In practice We built these tools in close collaboration with our SRE team. They provided us with the scenarios, crafted using data from our analytics teams to represent real user journeys through the Zalando website. They also provided us with the inputs to the equations required to translate our internal target metrics, in requests per second (RPS), to Locust’s input format of number of concurrent users.

To run the load tests, virtual situation rooms were created including us, SRE, and members of the component teams. Using the previously created locustfile, we used Zelt to deploy the load testing infrastructure in Kubernetes, and used the Locust dashboard to initiate and control the tests.

As the tests were running, the teams that owned various component receiving the load were monitoring their production components using our in-house monitoring tools and would let us know if and how things were showing signs of strain under load. We used the same monitoring tools to observe our progress towards reaching our load targets and concluded the tests once they had been reached and sustained for a period of time (or if a component team requested us to stop because of a bottleneck found).

In our final configuration, we ended up running four Locust stacks consisting of 300 nodes each, and reached a total of 130,000 RPS observed.

Learnings Overall, the project was a success. We were able to execute end-to-end load tests against the production website on a scale larger than the actual traffic received during the peak of the Cyber Week campaign. Thanks to this, the teams were able to act upon the information gathered, discover their optimal scaling configuration, and fix the bottlenecks that were discovered all before Black Friday.

Throughout the process, however, we faced some challenges that we needed to overcome.

Reverse engineering With all record and playback methods, there is no guarantee that what you record will be replayable without error as states tend to change over time.

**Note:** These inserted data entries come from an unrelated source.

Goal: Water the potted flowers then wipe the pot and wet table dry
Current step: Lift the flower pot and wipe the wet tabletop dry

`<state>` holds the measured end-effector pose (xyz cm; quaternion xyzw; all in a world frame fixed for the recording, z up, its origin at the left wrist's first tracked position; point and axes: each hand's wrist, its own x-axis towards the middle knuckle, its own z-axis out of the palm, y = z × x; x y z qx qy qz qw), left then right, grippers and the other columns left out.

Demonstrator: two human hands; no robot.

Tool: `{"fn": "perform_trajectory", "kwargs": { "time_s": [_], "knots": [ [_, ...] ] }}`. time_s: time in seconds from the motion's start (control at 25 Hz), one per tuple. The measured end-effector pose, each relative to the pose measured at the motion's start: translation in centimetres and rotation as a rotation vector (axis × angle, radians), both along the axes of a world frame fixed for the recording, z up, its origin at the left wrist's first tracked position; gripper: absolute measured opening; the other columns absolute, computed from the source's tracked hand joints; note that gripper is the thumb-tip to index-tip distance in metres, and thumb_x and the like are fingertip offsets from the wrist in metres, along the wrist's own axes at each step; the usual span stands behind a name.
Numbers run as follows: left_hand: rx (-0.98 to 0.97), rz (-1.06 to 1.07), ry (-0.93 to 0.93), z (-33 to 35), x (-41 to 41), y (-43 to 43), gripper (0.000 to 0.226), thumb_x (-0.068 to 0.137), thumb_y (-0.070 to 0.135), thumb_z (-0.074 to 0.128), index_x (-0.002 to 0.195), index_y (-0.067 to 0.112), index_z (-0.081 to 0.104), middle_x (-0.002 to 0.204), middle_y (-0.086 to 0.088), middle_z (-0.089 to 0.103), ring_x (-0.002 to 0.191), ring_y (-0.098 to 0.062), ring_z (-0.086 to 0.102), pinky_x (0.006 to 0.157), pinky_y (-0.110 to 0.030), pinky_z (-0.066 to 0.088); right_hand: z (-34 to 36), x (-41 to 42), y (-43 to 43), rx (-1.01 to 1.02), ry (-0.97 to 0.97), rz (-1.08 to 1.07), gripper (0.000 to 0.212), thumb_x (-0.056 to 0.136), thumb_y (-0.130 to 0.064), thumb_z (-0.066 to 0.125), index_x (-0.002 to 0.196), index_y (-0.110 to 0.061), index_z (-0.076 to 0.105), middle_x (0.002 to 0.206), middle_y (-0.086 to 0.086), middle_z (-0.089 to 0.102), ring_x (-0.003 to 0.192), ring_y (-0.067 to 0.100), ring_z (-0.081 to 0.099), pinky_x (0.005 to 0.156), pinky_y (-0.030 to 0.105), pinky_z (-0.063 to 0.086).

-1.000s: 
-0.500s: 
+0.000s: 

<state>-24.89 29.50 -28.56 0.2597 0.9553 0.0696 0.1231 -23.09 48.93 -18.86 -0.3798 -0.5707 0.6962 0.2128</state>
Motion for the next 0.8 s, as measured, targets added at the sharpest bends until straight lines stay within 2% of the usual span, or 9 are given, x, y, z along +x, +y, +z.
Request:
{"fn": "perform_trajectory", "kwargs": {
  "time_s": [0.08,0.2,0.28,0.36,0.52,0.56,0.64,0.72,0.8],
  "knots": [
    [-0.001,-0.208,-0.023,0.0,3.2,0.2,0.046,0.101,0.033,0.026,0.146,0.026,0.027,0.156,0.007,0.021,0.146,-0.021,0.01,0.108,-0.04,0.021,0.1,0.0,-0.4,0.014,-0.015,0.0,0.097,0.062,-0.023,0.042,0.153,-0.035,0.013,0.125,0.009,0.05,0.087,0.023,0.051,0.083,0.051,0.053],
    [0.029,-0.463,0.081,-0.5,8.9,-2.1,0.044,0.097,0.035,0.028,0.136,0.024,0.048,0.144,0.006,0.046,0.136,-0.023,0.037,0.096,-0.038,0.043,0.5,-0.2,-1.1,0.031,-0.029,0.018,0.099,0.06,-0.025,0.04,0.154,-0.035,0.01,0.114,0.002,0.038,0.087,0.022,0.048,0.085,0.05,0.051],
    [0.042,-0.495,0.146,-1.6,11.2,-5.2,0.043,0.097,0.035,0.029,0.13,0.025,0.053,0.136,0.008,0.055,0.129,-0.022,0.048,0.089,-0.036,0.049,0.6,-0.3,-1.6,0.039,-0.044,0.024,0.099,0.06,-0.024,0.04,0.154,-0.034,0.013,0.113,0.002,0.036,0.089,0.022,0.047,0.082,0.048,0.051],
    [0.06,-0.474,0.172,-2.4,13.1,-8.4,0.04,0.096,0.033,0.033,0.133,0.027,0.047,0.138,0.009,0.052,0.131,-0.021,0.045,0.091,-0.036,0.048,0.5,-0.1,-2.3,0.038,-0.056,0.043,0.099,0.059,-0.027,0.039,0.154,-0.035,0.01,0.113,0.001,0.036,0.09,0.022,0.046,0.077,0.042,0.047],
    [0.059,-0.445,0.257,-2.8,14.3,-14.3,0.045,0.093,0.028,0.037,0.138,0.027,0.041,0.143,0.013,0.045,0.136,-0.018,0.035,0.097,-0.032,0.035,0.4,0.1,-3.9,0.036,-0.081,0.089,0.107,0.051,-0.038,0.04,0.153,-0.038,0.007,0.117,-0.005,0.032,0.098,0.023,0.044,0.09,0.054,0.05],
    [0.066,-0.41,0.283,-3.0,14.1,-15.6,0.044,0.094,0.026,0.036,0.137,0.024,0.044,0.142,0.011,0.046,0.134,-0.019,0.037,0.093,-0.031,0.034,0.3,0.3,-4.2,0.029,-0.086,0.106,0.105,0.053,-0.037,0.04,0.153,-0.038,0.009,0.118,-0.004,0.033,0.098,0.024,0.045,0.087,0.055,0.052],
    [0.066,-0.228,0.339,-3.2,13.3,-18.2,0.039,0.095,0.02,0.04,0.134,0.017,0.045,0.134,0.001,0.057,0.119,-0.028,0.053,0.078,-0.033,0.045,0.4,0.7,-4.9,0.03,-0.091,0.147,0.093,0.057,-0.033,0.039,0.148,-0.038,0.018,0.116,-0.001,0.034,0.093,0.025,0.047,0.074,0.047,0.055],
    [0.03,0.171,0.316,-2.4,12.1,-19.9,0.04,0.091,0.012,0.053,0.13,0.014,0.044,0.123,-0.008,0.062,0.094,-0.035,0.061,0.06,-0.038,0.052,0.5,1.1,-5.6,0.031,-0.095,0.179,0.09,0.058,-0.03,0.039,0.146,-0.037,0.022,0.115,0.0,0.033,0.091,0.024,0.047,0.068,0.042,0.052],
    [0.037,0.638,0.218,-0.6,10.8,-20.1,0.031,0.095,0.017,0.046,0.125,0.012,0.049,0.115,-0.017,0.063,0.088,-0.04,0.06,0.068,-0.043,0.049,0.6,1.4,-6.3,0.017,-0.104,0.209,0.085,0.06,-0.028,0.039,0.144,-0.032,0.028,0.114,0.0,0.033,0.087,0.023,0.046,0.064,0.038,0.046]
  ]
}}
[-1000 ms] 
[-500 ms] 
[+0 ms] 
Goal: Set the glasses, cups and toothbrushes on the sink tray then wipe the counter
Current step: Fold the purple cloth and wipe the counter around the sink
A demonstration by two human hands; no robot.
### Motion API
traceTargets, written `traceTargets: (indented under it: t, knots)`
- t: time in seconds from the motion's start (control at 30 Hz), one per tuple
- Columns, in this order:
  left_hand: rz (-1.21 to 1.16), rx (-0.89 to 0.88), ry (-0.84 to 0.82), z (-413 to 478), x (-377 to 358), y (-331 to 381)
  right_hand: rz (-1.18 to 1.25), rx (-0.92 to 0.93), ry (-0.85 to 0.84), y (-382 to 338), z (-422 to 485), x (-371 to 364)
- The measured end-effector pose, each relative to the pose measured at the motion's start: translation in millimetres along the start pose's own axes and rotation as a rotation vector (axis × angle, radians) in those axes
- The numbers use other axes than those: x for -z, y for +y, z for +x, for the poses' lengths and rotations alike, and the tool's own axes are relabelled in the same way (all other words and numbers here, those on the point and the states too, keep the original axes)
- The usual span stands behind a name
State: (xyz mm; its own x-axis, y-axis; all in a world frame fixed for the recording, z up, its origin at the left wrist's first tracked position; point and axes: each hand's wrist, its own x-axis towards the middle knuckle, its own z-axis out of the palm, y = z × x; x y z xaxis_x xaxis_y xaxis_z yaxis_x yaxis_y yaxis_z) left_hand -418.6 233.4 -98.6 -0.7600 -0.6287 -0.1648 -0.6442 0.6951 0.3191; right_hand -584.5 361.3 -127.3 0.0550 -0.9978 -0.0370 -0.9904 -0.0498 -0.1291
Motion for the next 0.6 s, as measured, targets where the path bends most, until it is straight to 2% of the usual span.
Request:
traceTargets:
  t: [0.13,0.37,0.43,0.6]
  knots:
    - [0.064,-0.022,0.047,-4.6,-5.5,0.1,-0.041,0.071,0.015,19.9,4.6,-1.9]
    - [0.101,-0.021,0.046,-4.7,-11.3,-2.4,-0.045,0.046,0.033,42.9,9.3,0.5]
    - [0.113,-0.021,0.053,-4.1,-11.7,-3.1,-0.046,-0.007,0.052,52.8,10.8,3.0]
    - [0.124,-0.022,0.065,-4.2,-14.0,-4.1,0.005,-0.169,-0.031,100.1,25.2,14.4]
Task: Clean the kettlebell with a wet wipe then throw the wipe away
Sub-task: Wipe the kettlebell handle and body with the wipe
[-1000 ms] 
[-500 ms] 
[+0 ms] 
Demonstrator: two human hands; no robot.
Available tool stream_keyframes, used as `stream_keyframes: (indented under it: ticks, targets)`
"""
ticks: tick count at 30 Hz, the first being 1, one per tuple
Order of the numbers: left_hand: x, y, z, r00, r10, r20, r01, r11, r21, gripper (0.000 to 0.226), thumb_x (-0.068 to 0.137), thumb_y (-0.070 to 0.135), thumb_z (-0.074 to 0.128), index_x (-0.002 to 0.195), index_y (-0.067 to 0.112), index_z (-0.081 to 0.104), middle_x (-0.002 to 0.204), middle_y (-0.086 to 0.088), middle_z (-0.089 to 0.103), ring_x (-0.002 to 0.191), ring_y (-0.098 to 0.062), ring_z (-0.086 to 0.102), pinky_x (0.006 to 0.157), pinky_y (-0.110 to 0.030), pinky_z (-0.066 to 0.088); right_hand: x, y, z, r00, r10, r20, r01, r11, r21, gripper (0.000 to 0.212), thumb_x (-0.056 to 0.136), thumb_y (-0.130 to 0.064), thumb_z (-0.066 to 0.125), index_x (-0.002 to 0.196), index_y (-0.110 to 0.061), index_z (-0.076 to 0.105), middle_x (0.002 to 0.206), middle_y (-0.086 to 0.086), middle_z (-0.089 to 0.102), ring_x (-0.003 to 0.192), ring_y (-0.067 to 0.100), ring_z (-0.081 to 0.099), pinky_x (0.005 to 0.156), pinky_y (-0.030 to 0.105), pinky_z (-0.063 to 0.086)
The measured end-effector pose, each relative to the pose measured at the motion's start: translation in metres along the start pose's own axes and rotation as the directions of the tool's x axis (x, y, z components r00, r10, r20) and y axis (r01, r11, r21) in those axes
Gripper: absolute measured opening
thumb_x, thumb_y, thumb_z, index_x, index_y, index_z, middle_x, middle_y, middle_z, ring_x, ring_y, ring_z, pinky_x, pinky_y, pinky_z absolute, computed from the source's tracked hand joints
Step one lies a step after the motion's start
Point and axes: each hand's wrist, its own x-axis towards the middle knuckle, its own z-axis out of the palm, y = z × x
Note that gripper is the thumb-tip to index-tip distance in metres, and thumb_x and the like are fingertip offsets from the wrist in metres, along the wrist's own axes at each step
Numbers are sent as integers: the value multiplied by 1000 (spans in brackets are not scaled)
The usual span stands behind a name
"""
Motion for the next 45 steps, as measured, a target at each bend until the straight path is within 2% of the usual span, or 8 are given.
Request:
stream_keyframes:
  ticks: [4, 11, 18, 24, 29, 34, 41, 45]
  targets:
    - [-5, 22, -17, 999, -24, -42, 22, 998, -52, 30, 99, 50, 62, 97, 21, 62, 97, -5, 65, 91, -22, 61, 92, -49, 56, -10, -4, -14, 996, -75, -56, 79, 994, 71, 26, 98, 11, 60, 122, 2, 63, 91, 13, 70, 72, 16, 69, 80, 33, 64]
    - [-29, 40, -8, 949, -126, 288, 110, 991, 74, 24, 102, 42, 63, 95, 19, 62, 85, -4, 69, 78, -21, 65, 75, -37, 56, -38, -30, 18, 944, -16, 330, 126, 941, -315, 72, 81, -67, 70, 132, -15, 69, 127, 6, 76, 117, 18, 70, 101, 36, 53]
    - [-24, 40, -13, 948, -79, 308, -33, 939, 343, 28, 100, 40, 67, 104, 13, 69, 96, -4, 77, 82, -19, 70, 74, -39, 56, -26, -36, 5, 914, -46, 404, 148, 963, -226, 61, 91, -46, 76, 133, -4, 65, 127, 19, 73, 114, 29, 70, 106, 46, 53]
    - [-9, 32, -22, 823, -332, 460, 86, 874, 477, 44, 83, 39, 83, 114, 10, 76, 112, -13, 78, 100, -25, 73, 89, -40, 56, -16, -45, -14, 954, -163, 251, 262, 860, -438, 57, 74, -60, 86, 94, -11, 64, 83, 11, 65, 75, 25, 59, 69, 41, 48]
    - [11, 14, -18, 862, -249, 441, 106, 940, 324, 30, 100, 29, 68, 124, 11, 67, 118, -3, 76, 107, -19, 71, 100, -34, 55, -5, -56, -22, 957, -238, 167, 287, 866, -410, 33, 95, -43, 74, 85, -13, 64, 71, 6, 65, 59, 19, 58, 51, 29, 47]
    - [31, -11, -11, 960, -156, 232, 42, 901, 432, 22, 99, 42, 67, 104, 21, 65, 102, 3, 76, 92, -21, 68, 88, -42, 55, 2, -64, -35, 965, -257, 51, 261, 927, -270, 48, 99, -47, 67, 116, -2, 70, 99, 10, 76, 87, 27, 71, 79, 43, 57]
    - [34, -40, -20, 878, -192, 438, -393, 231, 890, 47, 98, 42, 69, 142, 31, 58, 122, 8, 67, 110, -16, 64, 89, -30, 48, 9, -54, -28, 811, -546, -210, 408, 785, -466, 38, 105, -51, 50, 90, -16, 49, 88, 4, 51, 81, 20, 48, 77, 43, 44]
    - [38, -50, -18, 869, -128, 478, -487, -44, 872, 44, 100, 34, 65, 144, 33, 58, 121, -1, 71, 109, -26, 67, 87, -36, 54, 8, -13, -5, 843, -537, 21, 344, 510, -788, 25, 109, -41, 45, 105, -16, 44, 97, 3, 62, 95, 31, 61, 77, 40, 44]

Our tooling was no different and we faced this issue frequently. Session identifiers would expire, articles would go out of stock, rate limiting would kick-in, and security measures would catch us out.

For each instance we had to essentially reverse-engineer our own website and work out which piece was tripping us up and how to work around it. Not only was this a technical challenge but also one of communication and coordination as we needed to find the teams responsible for the components we were fouling and work with them to find solutions.

Often we could only verify our solutions during a load test as the symptoms would only appear in high-load scenarios, this was obviously costly and slow. In order to try to alleviate this, we started working even closer with the component teams, bringing them to sit with us and pair on developing solutions whilst they monitored their systems for us.

Locust We were happy with Locust initially, but as our solution grew more specific and the scale of the load increased, the disadvantages of the tool started to show up.

Two of the Locust features that we relied on the most were the distributed mode of the test runners and the weight system for the scenarios. As we learned the hard way, unfortunately the two features combined don’t work as expected on a large scale. We soon started to realize that the health of the Locust project is far from what we hoped - some very old issues were not fixed, new issues were not addressed and the maintainers were not responsive. By this time it was already too late to change the tool. Eventually we forked the project and made the necessary changes to immediately address the most painful issue.

Next steps At the time of writing, we’ve already open-sourced Transformer and Zelt, and plan to open-source PuppetHAR in the future; so keep an eye on our Zalando Incubator homepage!

Internally, we’re already preparing for Black Friday 2019 and continue to improve our tools and processes for ensuring a smooth customer experience during any and all high-load situations.